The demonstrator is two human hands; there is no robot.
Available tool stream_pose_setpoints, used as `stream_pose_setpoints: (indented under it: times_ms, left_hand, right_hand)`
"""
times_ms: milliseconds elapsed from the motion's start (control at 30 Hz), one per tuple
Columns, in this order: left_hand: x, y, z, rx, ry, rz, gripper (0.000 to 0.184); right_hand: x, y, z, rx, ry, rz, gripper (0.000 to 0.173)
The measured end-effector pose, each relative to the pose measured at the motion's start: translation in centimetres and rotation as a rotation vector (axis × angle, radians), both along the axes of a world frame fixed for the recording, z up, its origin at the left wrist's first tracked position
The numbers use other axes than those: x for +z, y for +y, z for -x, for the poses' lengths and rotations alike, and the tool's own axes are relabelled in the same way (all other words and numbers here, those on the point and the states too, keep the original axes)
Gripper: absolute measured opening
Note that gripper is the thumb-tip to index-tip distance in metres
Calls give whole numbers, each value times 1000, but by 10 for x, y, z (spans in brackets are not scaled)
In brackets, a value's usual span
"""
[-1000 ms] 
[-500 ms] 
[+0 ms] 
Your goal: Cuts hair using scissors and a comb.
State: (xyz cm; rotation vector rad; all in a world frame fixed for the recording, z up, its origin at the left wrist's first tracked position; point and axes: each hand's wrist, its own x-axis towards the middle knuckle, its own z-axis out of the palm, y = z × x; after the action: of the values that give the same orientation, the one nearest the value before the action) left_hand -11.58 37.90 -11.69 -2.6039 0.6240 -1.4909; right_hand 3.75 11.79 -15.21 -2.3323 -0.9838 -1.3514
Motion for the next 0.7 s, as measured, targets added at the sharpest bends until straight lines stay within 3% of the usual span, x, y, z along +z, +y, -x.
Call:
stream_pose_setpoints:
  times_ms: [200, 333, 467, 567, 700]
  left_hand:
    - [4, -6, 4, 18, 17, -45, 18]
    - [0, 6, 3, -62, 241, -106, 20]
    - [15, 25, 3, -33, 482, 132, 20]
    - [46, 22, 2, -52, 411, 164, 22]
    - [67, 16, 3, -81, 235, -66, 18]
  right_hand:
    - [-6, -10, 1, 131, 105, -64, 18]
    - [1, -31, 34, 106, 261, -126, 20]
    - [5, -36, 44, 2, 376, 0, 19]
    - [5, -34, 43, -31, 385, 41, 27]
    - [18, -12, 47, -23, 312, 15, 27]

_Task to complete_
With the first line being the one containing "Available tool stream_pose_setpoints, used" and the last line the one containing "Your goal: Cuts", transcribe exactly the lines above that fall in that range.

_Answer space_
Available tool stream_pose_setpoints, used as `stream_pose_setpoints: (indented under it: times_ms, left_hand, right_hand)`
"""
times_ms: milliseconds elapsed from the motion's start (control at 30 Hz), one per tuple
Columns, in this order: left_hand: x, y, z, rx, ry, rz, gripper (0.000 to 0.184); right_hand: x, y, z, rx, ry, rz, gripper (0.000 to 0.173)
The measured end-effector pose, each relative to the pose measured at the motion's start: translation in centimetres and rotation as a rotation vector (axis × angle, radians), both along the axes of a world frame fixed for the recording, z up, its origin at the left wrist's first tracked position
The numbers use other axes than those: x for +z, y for +y, z for -x, for the poses' lengths and rotations alike, and the tool's own axes are relabelled in the same way (all other words and numbers here, those on the point and the states too, keep the original axes)
Gripper: absolute measured opening
Note that gripper is the thumb-tip to index-tip distance in metres
Calls give whole numbers, each value times 1000, but by 10 for x, y, z (spans in brackets are not scaled)
In brackets, a value's usual span
"""
[-1000 ms] 
[-500 ms] 
[+0 ms] 
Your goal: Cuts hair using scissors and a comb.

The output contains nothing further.